Vai por esse mesmo rumo o que Rachel descreve em "Cinema", sobre algo que ainda estava vivo em meados dos anos 1940, a “sessão colosso”, composta de sete ou mais filmes – ou “fitas”, como se usava dizer –, a serem vistos de enfiada. Conhecida sua desde a infância cearense, tal maratona cinematográfica era programa ainda na Ilha do Governador, no Rio, quando Rachel, já adulta, fez ali sua morada. Se os garotos na plateia, em ruidoso uníssono, contabilizavam os beijos na tela, os namorados eram em geral “respeitosos”, ou seja, “não se excediam em público”, tratando de amar “devagar, com compostura”.
A mesma Rachel dedicou toda uma crônica, "Cinema e alfabeto", ao jornal cinematográfico, complemento que durante décadas se exibia antes de um filme. Depois de profetizar que “a arte de ler e escrever” iria aos poucos desaparecer, “como obsoleta”, a cronista sacou uma proposta: “Em vez de fazer escolas, fazer cinemas”, pois não há “melhor veículo” do que um documentário “para a compreensão e entendimento entre os mais distantes povos do mundo”.

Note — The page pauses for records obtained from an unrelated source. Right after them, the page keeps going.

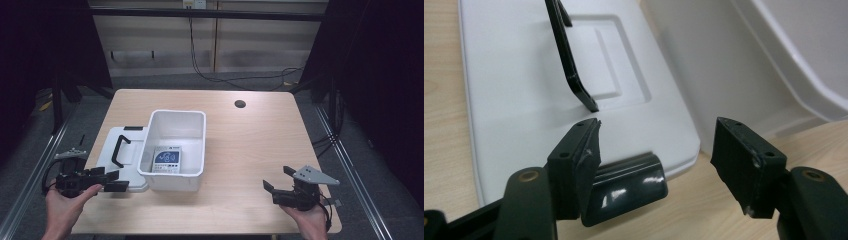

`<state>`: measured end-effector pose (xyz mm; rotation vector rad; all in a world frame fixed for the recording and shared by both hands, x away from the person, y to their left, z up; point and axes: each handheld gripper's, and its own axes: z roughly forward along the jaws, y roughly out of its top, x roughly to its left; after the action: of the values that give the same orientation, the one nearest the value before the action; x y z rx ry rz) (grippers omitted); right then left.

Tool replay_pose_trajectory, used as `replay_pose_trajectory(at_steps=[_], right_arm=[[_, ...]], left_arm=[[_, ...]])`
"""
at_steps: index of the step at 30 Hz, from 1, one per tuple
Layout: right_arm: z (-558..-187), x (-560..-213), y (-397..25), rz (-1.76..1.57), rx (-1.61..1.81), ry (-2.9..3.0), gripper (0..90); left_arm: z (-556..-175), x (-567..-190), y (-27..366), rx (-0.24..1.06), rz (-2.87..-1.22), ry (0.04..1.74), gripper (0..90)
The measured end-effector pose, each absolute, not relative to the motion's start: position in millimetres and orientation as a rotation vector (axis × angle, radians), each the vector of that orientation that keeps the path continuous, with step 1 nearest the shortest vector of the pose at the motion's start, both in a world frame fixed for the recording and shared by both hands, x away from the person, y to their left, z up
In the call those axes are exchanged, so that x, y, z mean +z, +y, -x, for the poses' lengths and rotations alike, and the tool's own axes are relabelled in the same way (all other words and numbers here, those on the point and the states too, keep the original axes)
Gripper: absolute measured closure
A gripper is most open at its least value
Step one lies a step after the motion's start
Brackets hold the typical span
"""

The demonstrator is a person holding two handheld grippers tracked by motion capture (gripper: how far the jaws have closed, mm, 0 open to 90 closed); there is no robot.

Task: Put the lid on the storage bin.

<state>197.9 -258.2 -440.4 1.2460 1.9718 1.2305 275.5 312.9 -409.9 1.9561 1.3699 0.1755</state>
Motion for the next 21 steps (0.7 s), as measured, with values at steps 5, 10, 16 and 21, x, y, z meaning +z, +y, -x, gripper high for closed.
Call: replay_pose_trajectory(at_steps=[5, 10, 16, 21], right_arm=[[-199.4, -441.2, -249.5, -1.237, 1.203, 1.917, 13.0], [-201.1, -443.6, -249.0, -1.269, 1.214, 1.954, 13.1], [-201.8, -444.4, -248.8, -1.264, 1.224, 1.973, 13.9], [-201.5, -443.7, -249.0, -1.264, 1.232, 1.976, 14.0]], left_arm=[[-281.7, -401.0, 314.0, 0.094, -1.886, 1.383, 46.1], [-291.3, -388.2, 312.7, 0.082, -1.956, 1.365, 40.1], [-299.9, -379.1, 314.1, 0.084, -1.992, 1.418, 42.9], [-312.6, -375.3, 310.9, 0.075, -2.06, 1.429, 39.8]])
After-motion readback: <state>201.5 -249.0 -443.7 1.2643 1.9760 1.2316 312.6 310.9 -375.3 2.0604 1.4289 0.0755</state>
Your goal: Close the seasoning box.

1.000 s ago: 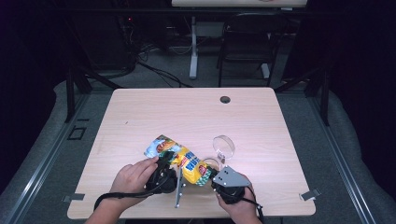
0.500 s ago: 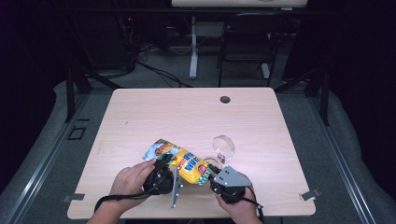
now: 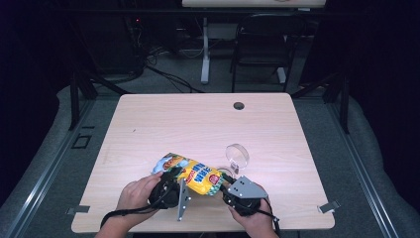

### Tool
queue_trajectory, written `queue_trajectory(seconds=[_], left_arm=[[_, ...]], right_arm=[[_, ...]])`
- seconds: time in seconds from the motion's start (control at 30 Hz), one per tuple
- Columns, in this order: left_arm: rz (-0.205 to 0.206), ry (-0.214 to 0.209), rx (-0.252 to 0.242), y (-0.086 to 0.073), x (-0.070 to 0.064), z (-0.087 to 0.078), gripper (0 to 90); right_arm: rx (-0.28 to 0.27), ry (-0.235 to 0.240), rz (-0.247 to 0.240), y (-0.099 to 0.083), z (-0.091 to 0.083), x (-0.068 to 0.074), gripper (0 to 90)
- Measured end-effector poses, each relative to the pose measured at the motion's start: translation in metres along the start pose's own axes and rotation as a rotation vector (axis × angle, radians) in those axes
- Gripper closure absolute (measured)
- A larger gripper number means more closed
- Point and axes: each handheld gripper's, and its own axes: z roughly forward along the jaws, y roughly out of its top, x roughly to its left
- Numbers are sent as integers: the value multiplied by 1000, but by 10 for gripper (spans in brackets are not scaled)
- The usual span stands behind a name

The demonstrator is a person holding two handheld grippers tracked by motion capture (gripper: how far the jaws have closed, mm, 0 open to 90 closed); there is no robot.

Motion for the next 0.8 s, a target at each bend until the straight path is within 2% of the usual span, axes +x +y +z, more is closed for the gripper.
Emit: queue_trajectory(seconds=[0.13,0.4,0.73,0.77,0.8], left_arm=[[-18,-22,-14,-3,-1,2,863],[-29,-33,-23,-7,-4,2,865],[-112,-79,-43,-16,-9,9,859],[-105,-79,-38,-16,-9,9,859],[-123,-84,-46,-17,-10,10,859]], right_arm=[[-6,-5,1,0,0,0,668],[-11,-10,3,0,0,0,657],[-22,-12,5,3,0,1,657],[-24,-10,7,3,0,1,657],[-25,-10,7,3,0,1,657]])
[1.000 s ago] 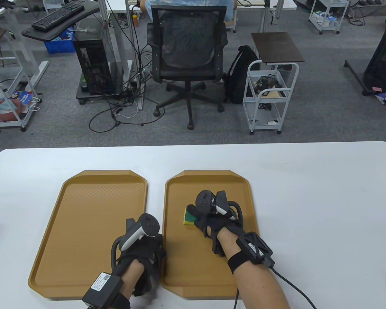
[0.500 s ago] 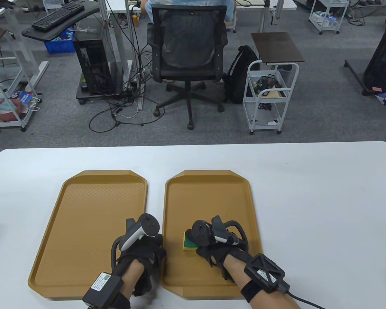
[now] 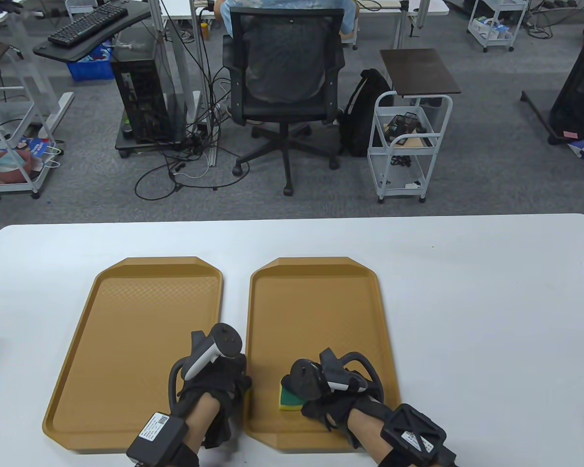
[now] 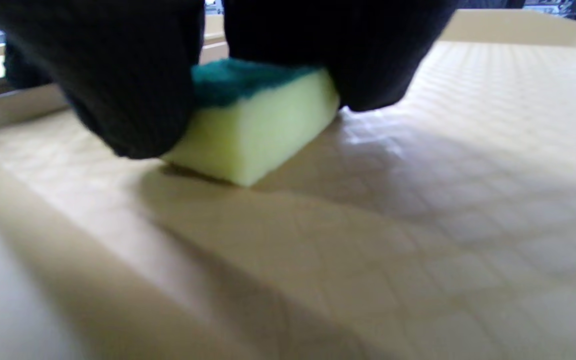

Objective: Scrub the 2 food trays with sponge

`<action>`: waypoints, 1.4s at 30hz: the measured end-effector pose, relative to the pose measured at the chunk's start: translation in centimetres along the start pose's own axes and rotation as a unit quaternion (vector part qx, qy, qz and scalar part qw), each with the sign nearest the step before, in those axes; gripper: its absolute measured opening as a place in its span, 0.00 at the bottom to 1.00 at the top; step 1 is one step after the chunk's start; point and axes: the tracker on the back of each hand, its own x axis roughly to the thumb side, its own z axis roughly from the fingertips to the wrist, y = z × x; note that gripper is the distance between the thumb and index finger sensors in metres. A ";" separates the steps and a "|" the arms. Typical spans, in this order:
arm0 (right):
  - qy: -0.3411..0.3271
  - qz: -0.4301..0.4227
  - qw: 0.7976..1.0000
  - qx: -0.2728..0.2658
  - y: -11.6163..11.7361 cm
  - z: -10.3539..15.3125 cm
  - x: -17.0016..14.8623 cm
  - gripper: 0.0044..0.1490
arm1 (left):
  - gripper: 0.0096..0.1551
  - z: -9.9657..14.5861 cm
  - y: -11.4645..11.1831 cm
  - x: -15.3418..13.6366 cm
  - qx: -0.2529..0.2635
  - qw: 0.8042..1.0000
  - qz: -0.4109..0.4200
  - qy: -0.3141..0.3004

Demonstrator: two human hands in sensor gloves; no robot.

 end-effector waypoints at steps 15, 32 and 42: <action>0.060 -0.043 0.994 -0.086 -2.1 7.3 -4.9 0.44 | 0.34 0.1 0.3 3.7 0.085 0.986 -0.087 0.110; 0.147 -0.161 0.959 -0.182 -2.6 16.0 -13.2 0.43 | 0.35 -2.4 3.4 1.4 0.009 0.981 0.178 0.076; 0.155 -0.183 0.950 -0.201 -3.1 17.2 -14.3 0.43 | 0.30 1.0 -1.3 1.5 -0.081 0.912 0.397 0.065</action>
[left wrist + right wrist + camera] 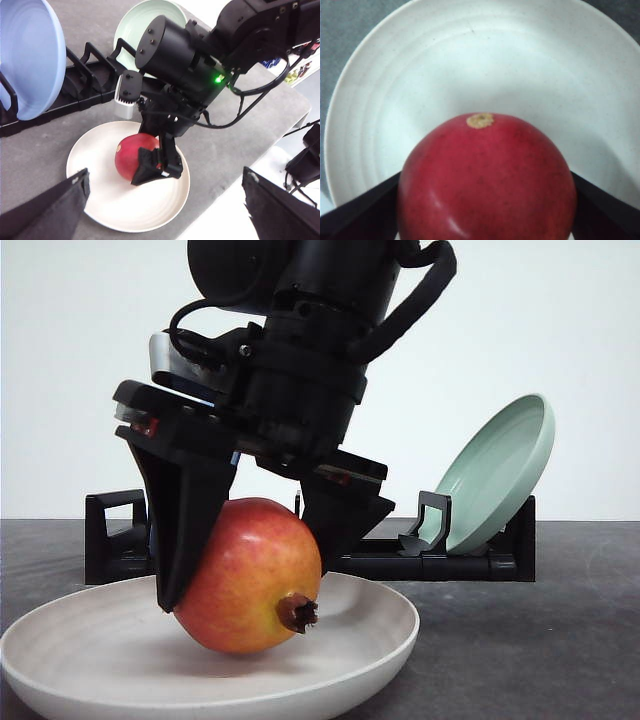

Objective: Place pomegranate in white plate

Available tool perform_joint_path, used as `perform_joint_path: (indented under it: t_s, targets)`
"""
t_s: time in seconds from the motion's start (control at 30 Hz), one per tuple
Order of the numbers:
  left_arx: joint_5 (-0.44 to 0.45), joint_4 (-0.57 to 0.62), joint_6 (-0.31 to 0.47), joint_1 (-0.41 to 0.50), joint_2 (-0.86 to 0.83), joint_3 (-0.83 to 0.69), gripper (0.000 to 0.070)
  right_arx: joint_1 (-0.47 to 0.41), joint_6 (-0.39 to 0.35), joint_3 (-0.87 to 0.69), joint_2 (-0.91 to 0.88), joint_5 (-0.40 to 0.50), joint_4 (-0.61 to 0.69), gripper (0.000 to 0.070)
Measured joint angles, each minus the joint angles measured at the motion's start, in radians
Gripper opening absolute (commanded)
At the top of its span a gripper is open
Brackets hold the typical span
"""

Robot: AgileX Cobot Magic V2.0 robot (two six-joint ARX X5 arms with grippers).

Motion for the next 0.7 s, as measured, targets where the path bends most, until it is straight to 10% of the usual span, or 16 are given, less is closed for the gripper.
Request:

Paulo Mendes Campos não chegava a tanto em matéria de cinema. Na verdade, suas crônicas não permitem ver alguém muito ligado na chamada Sétima Arte. Ou será que ele apenas se divertia, fingindo-se blasé? Aos 13 anos, no internato do Colégio Dom Bosco, no interior de Minas, registrou em seu diário – do qual extrairá a crônica "O ano é de 1935... "– a chatice de um filme “muito pau”, ambientado em Bagdá e nos Pirineus, e, na sequência, um desenho do Mickey Mouse, que até teria graça não fosse mudo.
Em 1946, já vivendo no Rio, o cronista vai ver “Devoção” (cujo título se esquece de informar em "As Irmãs Brontë"), do alemão Curtis Bernhardt, e conclui que a obra não está à altura dos livros que as três personagens escreveram, clássicos como Jane Eyre e O morro dos ventos uivantes. Se o filme não chega a ser ridículo, fulmina, “cabe-lhe infelizmente a classificação de bisonho”. E conclui: “O celuloide americano não satisfaz o menos exigente dos admiradores daquelas moças.”
Seis anos mais tarde, em "O cineasta - Você gostou...", Paulo Mendes Campos pega pesado com ninguém menos que Alfred Hitchcock, cujo “Pacto sinistro” não lhe agradou nem um pouco. Poderia melhorar, se em dado momento “entrassem em cena os Irmãos Marx”, debocha o cronista, para em seguida admitir que em matéria de cinema ele é, “com raras exceções, apenas uma vítima”. Conta que sua opinião sobre “Pacto sinistro”, expressa em mesas de bar, lhe valeu puxão de orelhas de Vinicius de Moraes, para quem Hitchcock, com esse filme, conseguiu o mesmo que o grande poeta francês Stéphane Mallarmé em poesia.
Paulo levou cascudo, ainda, do crítico de cinema do jornal onde escrevia, o Diário Carioca: sem citar seu nome, Décio Vieira Ottoni o encaixou, depreciativamente, na categoria dos “eventuais cronistas cinematográficos”. Três dias mais tarde, Paulo Mendes Campos treplicou com "Pergunta: Se o filme...", comentário no qual macaqueou impiedosamente o jargão afetado e tortuoso de certos críticos de cinema. Também não citou nomes, mas pelo menos um destinatário deve ter sentido o golpe.